→ YOUR OBJECTIVE: Check each line of the listing for the word "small" and give only the number of lines that have it.

++++++++++++++++++++

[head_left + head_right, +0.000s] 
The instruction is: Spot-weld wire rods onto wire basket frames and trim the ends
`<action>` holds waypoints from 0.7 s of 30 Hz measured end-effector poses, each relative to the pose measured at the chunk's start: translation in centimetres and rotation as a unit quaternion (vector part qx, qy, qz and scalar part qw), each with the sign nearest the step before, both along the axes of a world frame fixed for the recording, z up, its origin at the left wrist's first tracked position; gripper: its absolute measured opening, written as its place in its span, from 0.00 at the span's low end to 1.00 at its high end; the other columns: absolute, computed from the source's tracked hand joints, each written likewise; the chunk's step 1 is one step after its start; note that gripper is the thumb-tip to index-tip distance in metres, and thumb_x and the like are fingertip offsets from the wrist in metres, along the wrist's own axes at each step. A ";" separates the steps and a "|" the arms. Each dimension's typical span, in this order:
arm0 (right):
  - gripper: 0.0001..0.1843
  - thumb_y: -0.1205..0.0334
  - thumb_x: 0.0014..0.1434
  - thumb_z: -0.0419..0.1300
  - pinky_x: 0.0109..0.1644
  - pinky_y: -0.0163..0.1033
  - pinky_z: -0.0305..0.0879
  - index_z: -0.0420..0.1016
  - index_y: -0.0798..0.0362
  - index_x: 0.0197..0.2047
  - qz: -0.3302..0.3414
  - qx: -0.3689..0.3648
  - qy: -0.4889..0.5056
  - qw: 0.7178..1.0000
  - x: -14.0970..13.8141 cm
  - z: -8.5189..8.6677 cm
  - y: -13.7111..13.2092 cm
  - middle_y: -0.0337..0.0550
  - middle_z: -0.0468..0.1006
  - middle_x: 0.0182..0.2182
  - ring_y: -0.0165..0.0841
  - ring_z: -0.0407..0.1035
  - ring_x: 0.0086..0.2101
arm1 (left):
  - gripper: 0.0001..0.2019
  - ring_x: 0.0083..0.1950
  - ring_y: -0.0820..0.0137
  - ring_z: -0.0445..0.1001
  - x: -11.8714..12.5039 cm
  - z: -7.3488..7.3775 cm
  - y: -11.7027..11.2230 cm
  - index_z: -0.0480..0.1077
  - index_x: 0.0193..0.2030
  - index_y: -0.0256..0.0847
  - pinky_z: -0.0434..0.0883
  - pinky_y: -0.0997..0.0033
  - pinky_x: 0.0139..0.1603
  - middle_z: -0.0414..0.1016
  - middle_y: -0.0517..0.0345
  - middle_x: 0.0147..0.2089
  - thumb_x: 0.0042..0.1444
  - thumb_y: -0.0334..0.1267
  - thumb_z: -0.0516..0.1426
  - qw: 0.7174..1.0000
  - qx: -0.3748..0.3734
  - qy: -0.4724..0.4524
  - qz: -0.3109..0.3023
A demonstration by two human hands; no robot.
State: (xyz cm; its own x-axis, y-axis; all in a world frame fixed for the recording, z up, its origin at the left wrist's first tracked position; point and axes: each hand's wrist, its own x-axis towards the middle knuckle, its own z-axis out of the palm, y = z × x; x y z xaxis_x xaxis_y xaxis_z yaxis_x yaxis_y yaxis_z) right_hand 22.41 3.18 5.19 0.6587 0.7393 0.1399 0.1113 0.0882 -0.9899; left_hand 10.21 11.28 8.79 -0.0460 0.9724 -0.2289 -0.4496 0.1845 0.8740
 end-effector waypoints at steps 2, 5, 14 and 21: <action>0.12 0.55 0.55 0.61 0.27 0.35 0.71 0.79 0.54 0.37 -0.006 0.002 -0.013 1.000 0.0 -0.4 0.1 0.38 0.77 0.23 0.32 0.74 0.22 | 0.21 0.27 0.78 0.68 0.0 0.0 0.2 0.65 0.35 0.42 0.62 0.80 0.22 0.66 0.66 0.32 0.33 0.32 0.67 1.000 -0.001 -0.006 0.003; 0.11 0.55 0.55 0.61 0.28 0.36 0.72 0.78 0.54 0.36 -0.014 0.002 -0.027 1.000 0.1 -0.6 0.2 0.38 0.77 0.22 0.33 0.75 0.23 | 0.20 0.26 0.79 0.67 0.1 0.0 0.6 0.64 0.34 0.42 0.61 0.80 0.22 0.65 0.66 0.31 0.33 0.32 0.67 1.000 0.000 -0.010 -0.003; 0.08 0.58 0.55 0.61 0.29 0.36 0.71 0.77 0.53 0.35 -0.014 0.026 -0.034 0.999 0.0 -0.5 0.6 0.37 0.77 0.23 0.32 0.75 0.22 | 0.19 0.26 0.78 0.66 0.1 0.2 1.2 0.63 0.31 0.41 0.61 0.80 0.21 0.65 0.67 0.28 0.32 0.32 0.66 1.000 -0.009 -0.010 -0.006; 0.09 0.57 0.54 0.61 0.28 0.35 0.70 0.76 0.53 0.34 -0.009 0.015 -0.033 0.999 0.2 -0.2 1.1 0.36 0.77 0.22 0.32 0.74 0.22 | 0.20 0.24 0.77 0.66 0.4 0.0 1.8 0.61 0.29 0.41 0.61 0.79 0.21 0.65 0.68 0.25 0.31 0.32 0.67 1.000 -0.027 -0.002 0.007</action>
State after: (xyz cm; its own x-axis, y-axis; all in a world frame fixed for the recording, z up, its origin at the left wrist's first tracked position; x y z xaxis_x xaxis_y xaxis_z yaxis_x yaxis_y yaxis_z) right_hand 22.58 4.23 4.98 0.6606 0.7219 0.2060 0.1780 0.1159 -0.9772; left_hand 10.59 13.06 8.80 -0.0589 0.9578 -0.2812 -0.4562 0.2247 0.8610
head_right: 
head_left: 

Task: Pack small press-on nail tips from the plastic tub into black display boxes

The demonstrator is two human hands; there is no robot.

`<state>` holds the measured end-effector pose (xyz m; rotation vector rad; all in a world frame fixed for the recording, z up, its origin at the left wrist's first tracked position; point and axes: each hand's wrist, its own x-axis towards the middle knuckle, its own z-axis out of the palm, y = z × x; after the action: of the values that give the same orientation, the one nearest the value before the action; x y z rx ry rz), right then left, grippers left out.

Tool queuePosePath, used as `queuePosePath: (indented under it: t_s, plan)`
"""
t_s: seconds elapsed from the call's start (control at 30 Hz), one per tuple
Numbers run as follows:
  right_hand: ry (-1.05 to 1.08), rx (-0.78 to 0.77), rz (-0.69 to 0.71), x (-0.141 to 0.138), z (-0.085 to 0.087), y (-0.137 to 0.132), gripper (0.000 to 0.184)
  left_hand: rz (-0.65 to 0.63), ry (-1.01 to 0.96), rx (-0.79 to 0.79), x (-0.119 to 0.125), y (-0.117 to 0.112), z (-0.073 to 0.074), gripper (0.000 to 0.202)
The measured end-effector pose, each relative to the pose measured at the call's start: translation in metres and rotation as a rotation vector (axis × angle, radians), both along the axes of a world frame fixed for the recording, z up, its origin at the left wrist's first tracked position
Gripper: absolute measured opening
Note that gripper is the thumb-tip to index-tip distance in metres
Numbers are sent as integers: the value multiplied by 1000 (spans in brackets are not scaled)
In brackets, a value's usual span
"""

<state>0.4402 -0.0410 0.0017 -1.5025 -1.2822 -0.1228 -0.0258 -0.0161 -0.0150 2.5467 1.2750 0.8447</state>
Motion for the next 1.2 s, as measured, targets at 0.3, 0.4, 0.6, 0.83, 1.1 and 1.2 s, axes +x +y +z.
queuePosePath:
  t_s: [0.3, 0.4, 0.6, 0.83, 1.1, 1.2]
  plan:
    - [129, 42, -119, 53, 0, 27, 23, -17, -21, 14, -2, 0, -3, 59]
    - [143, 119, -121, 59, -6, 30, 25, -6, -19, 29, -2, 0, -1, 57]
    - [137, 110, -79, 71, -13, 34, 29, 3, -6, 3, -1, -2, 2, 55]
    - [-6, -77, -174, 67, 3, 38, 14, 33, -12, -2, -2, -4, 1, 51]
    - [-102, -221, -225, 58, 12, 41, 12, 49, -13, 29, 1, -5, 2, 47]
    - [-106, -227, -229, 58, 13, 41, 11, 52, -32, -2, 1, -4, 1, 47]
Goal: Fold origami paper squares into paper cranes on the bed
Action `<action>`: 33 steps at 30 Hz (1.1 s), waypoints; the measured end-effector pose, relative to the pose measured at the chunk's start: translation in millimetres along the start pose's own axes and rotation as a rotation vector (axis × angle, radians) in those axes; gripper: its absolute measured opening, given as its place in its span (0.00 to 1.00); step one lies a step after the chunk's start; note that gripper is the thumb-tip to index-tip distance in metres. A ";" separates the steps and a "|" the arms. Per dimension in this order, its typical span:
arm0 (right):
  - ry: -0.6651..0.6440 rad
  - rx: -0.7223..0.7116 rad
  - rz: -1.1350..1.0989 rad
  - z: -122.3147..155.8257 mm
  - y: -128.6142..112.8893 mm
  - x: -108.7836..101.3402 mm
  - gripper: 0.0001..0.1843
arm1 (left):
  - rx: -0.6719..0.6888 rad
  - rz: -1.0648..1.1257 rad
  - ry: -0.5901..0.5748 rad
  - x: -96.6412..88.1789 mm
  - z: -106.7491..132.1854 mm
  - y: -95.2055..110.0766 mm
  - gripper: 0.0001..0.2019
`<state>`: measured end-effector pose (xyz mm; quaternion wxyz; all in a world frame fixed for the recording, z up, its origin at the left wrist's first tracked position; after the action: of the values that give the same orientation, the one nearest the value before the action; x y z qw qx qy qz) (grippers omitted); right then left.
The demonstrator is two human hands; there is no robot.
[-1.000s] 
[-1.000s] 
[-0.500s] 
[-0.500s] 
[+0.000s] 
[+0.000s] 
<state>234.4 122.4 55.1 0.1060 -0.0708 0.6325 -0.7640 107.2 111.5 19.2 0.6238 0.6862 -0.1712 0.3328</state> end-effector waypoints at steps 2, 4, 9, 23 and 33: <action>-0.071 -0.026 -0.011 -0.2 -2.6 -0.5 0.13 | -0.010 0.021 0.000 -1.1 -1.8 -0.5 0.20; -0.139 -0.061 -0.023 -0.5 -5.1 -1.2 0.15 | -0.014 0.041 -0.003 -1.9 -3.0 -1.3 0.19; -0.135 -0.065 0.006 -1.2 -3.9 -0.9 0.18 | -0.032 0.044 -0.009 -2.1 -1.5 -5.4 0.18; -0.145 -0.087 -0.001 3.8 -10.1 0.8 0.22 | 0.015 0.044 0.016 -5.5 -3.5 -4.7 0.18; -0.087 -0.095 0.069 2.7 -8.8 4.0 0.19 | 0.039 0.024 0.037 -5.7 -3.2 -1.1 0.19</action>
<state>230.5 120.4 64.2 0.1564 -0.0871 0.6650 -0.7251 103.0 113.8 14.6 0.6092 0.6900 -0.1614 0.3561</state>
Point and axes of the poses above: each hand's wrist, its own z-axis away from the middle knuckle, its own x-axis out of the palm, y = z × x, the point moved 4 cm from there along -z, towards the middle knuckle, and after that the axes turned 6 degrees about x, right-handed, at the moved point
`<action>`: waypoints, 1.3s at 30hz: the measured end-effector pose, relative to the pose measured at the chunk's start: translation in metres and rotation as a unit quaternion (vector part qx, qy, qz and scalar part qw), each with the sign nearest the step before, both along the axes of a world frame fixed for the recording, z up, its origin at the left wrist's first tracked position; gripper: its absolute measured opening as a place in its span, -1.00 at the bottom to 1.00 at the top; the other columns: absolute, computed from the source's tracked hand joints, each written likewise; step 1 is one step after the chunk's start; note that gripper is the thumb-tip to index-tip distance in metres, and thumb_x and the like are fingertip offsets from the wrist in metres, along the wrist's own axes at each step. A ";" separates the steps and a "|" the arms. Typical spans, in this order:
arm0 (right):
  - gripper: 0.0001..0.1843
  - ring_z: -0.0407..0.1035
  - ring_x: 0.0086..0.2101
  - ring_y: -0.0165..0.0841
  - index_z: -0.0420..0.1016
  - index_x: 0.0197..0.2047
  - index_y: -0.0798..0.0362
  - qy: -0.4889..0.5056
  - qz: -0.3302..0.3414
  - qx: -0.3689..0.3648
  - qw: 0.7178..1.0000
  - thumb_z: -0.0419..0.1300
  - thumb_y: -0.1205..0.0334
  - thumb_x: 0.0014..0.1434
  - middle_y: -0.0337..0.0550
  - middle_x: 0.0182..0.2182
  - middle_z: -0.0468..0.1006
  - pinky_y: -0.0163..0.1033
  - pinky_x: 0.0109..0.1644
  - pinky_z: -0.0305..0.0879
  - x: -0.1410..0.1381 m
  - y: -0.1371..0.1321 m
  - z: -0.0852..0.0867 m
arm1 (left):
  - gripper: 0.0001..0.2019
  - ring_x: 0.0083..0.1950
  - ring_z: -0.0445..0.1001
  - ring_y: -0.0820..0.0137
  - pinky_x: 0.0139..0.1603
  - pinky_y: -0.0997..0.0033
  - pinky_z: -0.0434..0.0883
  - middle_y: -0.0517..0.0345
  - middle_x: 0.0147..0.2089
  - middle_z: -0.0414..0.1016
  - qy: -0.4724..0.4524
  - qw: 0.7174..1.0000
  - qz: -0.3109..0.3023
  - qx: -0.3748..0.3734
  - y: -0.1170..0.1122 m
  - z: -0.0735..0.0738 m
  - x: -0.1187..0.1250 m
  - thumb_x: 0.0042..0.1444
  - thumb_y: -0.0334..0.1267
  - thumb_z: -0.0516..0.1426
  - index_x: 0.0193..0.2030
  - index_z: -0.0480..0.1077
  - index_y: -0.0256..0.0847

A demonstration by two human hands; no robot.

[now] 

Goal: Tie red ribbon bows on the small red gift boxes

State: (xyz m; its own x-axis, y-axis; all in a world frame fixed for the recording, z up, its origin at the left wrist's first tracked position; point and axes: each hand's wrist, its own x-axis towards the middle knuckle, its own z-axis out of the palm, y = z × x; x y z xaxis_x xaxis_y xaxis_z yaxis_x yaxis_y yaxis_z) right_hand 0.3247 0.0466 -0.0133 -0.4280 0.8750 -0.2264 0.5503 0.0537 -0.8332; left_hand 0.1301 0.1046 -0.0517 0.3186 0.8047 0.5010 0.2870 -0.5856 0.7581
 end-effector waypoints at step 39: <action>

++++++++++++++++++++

→ ANSWER TO THIS EXERCISE: 2